THE PROBLEM:
Output the whole listing with nothing altered.
########
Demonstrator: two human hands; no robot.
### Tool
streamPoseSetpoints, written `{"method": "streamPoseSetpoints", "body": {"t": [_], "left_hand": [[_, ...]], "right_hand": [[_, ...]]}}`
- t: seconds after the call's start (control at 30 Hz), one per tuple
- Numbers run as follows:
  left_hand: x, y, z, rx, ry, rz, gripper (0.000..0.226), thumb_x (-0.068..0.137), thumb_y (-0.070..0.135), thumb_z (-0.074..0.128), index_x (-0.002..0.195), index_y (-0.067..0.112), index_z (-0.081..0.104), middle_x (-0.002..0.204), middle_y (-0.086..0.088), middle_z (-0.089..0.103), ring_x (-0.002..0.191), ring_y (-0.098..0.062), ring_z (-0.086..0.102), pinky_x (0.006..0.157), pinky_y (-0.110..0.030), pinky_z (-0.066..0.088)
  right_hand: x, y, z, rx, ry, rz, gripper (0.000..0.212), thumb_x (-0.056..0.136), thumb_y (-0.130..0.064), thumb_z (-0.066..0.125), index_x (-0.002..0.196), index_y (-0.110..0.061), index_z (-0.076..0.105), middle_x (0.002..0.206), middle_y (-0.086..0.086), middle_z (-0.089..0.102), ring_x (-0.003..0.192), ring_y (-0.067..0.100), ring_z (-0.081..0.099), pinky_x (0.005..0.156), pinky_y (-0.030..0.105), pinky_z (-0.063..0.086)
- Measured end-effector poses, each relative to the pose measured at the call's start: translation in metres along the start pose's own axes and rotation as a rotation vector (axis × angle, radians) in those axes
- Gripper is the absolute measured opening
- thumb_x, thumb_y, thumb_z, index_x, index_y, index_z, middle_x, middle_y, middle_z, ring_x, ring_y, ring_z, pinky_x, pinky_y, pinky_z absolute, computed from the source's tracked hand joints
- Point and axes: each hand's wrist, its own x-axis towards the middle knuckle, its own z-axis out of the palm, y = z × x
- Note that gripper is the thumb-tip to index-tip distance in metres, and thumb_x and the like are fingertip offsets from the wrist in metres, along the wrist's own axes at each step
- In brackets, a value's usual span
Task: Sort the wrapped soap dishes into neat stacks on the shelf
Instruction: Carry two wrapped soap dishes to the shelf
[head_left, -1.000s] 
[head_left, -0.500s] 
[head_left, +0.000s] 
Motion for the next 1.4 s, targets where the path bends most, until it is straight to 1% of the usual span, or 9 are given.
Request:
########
EXPECTED OUTPUT:
Demonstrator: two human hands; no robot.
### Tool
streamPoseSetpoints, written `{"method": "streamPoseSetpoints", "body": {"t": [_], "left_hand": [[_, ...]], "right_hand": [[_, ...]]}}`
- t: seconds after the call's start (control at 30 Hz), one per tuple
- Numbers run as follows:
  left_hand: x, y, z, rx, ry, rz, gripper (0.000..0.226), thumb_x (-0.068..0.137), thumb_y (-0.070..0.135), thumb_z (-0.074..0.128), index_x (-0.002..0.195), index_y (-0.067..0.112), index_z (-0.081..0.104), middle_x (-0.002..0.204), middle_y (-0.086..0.088), middle_z (-0.089..0.103), ring_x (-0.002..0.191), ring_y (-0.098..0.062), ring_z (-0.086..0.102), pinky_x (0.006..0.157), pinky_y (-0.110..0.030), pinky_z (-0.066..0.088)
  right_hand: x, y, z, rx, ry, rz, gripper (0.000..0.212), thumb_x (-0.056..0.136), thumb_y (-0.130..0.064), thumb_z (-0.066..0.125), index_x (-0.002..0.196), index_y (-0.110..0.061), index_z (-0.076..0.105), middle_x (0.002..0.206), middle_y (-0.086..0.086), middle_z (-0.089..0.102), ring_x (-0.003..0.192), ring_y (-0.067..0.100), ring_z (-0.081..0.099), pinky_x (0.005..0.156), pinky_y (-0.030..0.105), pinky_z (-0.063..0.086)
- Measured end-effector poses, each relative to the pose measured at the call's start: translation in metres along the start pose's own axes and rotation as a rotation vector (axis × angle, radians) in those axes
- Gripper is the absolute measured opening
- thumb_x, thumb_y, thumb_z, index_x, index_y, index_z, middle_x, middle_y, middle_z, ring_x, ring_y, ring_z, pinky_x, pinky_y, pinky_z absolute, computed from the source's tracked hand joints
- Point and axes: each hand's wrist, its own x-axis towards the middle knuckle, its own z-axis out of the palm, y = z × x
- Note that gripper is the thumb-tip to index-tip distance in metres, and thumb_x and the like are fingertip offsets from the wrist in metres, along the wrist's own axes at each step
- In brackets, a value's usual span
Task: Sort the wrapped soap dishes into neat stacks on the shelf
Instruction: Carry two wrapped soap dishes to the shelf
[head_left, -1.000s] 
[head_left, -0.500s] 
[head_left, +0.000s] 
Motion for the next 1.4 s, targets where the path bends most, until it is straight to 1% of the usual span, or 9 are given.
Request:

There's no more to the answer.